La bruma era espesa y sus zapatos ya estaban llenos de barro, todos los días hacia la misma caminata para ir a juntar chatarra a una chacarita, era su salida de Shopping, nada lo podría estropear. Con las manos lijosas y el aliento helado seguía su rumbo mientras pensaba en la cantidad de cosas que encontraría ahí, estaba emocionado. Siempre le apasionó él rejunte de chatarra, le encantaba buscarle una utilidad a lo que otros llamaban «Basura», él más bien le decía objeto en potencia.
Entró al lugar, era un gran terreno, lleno de chapas, partes de autos, inodoros desgastados, etc. Empezó a hurgar entre las chapas viejas de computadoras, para ver si encontraba algo interesante, de pronto un frío estremecedor le revolvió el pecho, sintió angustia, ignorando esto siguió recorriendo la chacarita. Ya en la sección de heladeras, va lo que quedaba de ellas, conmovido por la perilla roja de una heladera de los años»50 se predispuso a desencastrarla, estaba muy bien colocada, porque debía forcejear mucho, entre forcejeo y forcejeo terminó tirando una pila de puertas de heladera que se encontraba allí apilada haciendo un gran estruendo, al instante, oyó un susurro muy suave y lento como burlándose:

– Martín… Martín…¿estás ocupado? ja, ja, ja

Martín un poco o bastante asustado recorre rápidamente con la mirada el sitio sin ver a nadie. Al momento la perilla de la heladera cae al piso, espantado corre hacia la oficina de administración y entra.

No hay nadie, se dice a sí mismo, empieza a recorrer la oficina en busca del encargado, sin hallarlo.
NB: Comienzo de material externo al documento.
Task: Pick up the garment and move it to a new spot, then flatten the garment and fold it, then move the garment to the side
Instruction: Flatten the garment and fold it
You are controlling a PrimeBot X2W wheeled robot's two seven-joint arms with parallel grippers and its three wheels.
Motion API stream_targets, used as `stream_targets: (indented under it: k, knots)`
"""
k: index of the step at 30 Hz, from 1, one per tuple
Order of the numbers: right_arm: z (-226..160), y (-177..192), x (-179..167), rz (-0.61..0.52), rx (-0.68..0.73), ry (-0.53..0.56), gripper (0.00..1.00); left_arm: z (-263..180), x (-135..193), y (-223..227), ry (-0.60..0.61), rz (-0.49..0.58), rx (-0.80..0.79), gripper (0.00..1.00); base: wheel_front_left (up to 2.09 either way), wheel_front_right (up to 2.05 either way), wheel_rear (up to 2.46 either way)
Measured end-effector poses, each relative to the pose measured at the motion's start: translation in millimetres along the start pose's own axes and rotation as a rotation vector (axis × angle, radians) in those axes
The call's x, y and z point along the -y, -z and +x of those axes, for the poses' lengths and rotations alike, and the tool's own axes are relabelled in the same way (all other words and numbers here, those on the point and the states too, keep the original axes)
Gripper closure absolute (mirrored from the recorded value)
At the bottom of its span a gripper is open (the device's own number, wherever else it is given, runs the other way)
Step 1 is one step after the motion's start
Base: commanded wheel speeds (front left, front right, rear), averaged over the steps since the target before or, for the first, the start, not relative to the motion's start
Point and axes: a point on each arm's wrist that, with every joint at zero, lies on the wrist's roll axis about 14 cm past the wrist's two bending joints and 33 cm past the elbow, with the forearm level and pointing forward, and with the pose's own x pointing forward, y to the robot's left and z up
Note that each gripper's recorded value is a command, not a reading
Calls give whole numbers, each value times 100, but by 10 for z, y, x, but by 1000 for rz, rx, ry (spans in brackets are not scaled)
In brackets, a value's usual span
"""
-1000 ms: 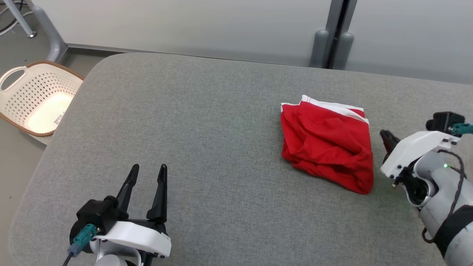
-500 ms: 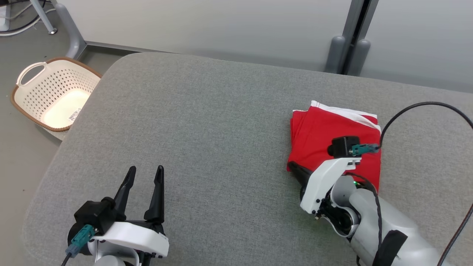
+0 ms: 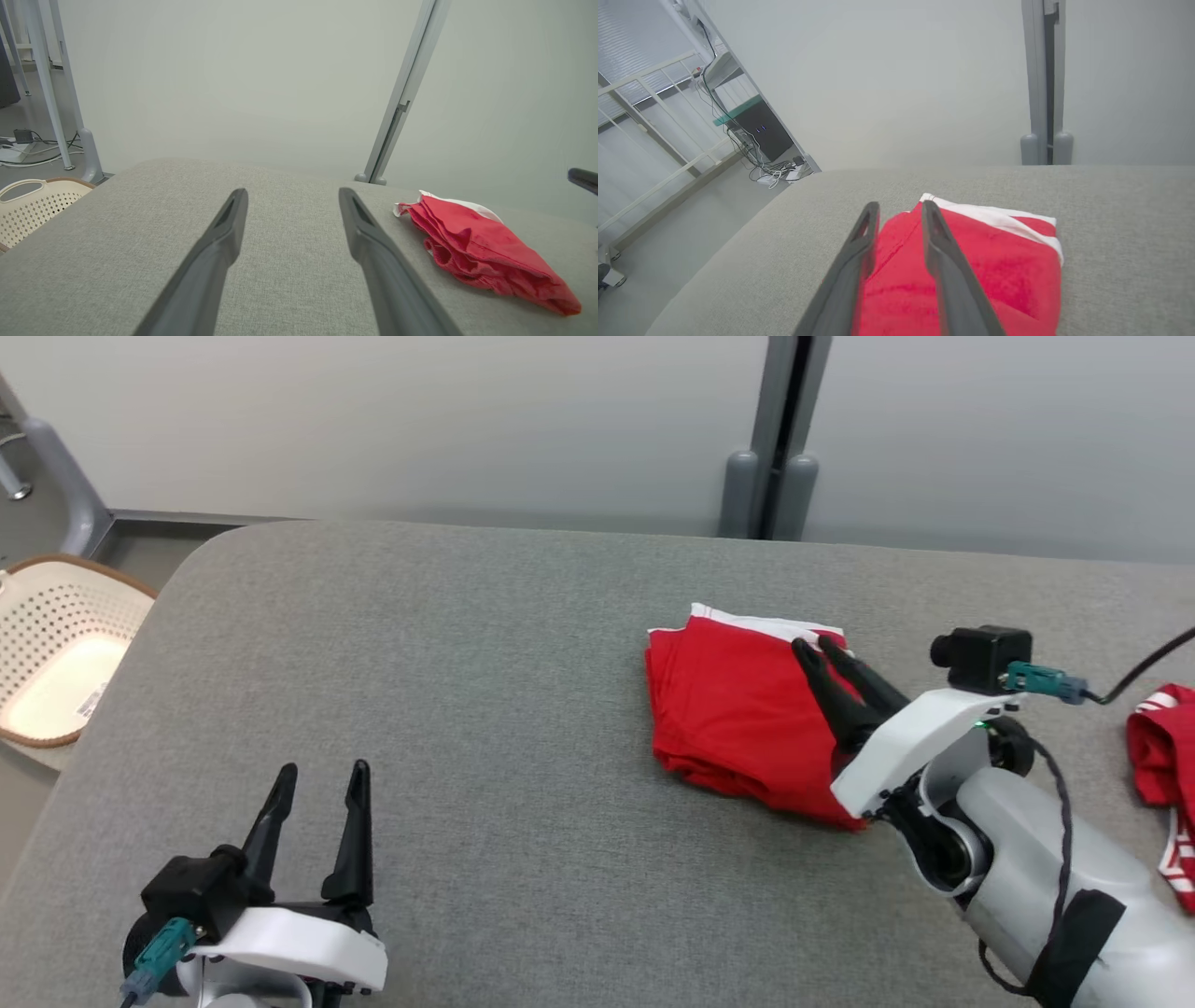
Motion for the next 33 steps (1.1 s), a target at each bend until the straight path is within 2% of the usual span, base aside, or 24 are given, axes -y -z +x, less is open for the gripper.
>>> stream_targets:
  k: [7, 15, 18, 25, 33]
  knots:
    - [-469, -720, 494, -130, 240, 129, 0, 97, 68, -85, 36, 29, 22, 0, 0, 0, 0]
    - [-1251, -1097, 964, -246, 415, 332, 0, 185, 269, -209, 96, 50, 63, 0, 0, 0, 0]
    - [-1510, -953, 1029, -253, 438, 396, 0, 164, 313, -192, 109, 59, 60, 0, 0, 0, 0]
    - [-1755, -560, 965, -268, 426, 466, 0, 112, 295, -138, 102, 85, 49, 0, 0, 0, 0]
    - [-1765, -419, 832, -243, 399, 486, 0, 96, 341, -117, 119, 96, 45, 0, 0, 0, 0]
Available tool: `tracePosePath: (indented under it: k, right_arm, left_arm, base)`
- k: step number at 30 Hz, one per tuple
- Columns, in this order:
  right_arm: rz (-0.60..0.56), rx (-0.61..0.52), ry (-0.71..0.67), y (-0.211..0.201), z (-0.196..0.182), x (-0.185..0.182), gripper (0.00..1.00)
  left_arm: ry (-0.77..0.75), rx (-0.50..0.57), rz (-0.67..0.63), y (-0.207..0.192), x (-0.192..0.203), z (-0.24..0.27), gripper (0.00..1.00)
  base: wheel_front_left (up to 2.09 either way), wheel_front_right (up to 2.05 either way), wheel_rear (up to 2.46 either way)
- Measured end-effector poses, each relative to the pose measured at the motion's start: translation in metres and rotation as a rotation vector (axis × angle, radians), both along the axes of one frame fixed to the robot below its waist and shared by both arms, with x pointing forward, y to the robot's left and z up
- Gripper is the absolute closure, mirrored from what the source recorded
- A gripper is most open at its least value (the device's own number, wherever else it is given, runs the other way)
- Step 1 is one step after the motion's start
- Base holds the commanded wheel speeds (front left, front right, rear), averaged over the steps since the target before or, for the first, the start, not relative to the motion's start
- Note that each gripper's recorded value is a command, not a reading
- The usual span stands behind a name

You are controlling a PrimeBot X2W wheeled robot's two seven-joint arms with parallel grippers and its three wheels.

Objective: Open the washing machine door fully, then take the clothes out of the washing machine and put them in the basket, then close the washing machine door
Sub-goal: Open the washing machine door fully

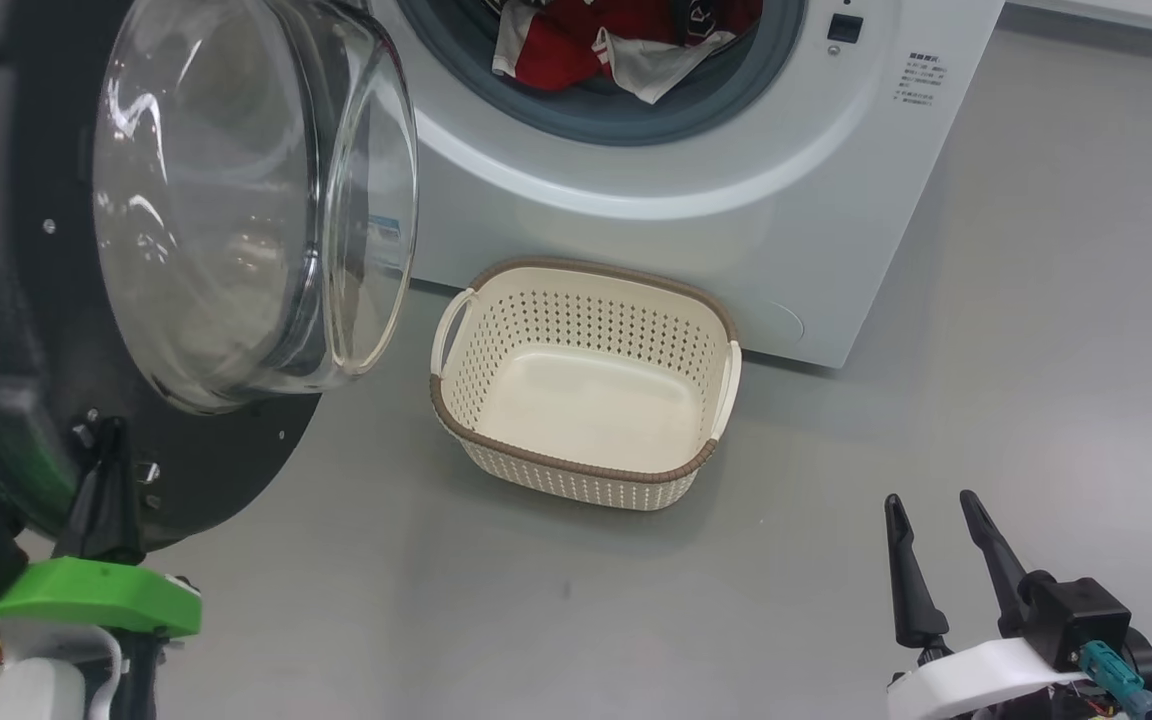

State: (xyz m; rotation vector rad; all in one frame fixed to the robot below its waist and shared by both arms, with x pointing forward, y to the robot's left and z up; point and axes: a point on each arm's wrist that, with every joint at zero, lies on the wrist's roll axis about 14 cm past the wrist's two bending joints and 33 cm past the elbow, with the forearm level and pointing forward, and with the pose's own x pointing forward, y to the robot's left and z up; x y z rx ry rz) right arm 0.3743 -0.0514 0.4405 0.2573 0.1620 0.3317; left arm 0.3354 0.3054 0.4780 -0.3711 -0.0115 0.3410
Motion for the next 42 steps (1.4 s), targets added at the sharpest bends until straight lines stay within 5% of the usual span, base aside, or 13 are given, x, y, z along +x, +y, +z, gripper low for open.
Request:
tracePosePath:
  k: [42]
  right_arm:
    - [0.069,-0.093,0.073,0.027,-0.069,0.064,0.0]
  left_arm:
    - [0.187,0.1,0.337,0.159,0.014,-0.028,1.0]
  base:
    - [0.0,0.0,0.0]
Las ventanas están cerradas como si hoy no hubiera venido Raúl, el encargado, esto pensaba Martín, mientras observaba el lugar muy confundido.
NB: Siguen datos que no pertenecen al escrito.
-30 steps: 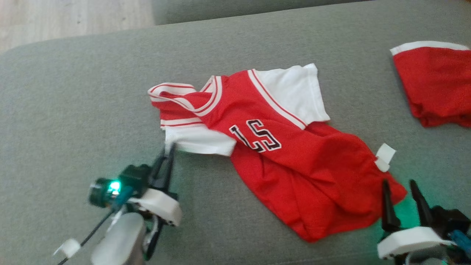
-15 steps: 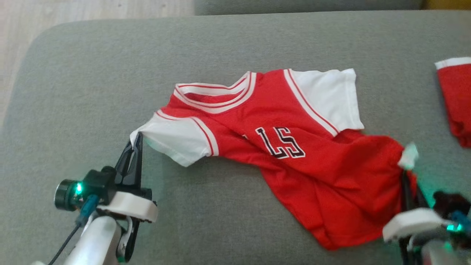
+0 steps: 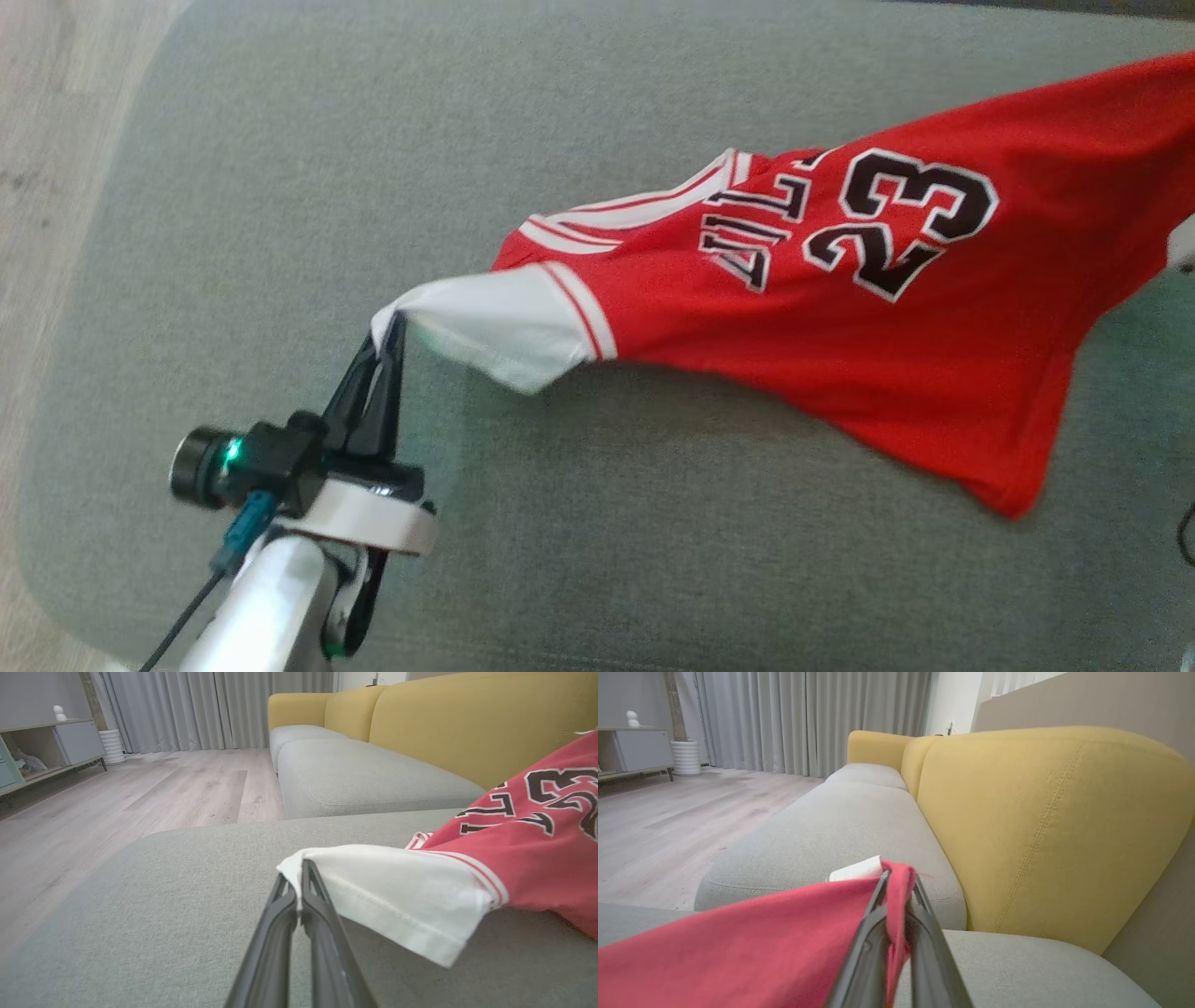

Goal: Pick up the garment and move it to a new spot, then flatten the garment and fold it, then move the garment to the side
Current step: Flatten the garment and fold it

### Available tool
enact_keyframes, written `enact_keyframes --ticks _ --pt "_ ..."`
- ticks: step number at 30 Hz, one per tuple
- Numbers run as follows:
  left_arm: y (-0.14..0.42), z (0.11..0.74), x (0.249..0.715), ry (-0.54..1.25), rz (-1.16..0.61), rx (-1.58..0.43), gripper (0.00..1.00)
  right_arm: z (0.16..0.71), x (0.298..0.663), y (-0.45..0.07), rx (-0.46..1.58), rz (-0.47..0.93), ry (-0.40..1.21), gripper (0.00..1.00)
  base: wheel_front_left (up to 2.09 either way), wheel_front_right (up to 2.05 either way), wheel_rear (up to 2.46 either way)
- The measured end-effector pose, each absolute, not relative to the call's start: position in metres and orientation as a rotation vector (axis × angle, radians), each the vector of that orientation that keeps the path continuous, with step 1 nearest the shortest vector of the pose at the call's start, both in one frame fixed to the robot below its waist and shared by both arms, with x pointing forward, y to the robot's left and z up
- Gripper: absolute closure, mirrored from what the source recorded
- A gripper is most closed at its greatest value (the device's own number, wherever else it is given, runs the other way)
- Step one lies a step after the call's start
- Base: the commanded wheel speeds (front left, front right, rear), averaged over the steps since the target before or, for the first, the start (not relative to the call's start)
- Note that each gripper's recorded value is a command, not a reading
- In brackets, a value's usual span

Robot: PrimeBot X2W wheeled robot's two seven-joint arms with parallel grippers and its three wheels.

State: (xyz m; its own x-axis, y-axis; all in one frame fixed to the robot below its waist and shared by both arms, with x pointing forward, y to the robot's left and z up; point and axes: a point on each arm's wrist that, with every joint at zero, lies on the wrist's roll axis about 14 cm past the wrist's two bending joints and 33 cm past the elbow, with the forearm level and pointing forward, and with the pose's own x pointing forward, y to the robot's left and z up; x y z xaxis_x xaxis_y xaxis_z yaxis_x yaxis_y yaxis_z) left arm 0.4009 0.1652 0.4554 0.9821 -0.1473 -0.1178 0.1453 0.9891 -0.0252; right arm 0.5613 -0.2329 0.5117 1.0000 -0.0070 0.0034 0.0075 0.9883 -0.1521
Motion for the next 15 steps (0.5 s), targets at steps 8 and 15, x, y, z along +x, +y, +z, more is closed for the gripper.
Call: enact_keyframes --ticks 8,15 --pt "0.152 0.460 0.410 0.101 -0.173 -0.038 1.00 0.465 0.564 -0.220 -0.107 -0.003 0.119 0.00 0.00 0.00 0.00" --pt "0.143 0.480 0.412 0.036 -0.194 -0.032 1.00 0.437 0.473 -0.188 -0.038 0.070 0.138 0.00 0.00 0.00 0.00"
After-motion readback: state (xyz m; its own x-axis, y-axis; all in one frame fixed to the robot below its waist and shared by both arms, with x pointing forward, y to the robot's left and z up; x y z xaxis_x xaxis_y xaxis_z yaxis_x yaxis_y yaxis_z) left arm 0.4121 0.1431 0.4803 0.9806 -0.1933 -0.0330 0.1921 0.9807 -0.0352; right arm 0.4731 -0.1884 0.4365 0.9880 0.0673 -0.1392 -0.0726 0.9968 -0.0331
Martín se acerca a la puerta de entrada, intenta abrirla sin lograrlo, no puede comprender su situación, estaba abierta cuando entre, se decía así mismo. En ese momento agacha la mirada al suelo, con los ojos quebrados por el miedo y brillantes de desesperación ve la perilla roja girar como un trompo al lado de la puerta, esta se detiene y como un dado queda a la vista una cruz.

-Martín!… ja, ja , ja, te estábamos esperando, estamos todos acá.

La habitación se inunda con el potente sonido de la voz, aterrorizado, Martín intenta abrir las ventanas sin resultado alguno, exasperado corre por toda la oficina en busca de una solución, solo quiere huir. De pronto la puerta se abre, con torpeza y alegría corre para salir de la chacarita, pero al abrirse la puerta todo es distinto solo hay chacarita eterna sin portón, una gran pradera de chatarra para aficionados.

-Este es nuestro cielo Martín y ahora el tuyo, susurró por última vez la voz.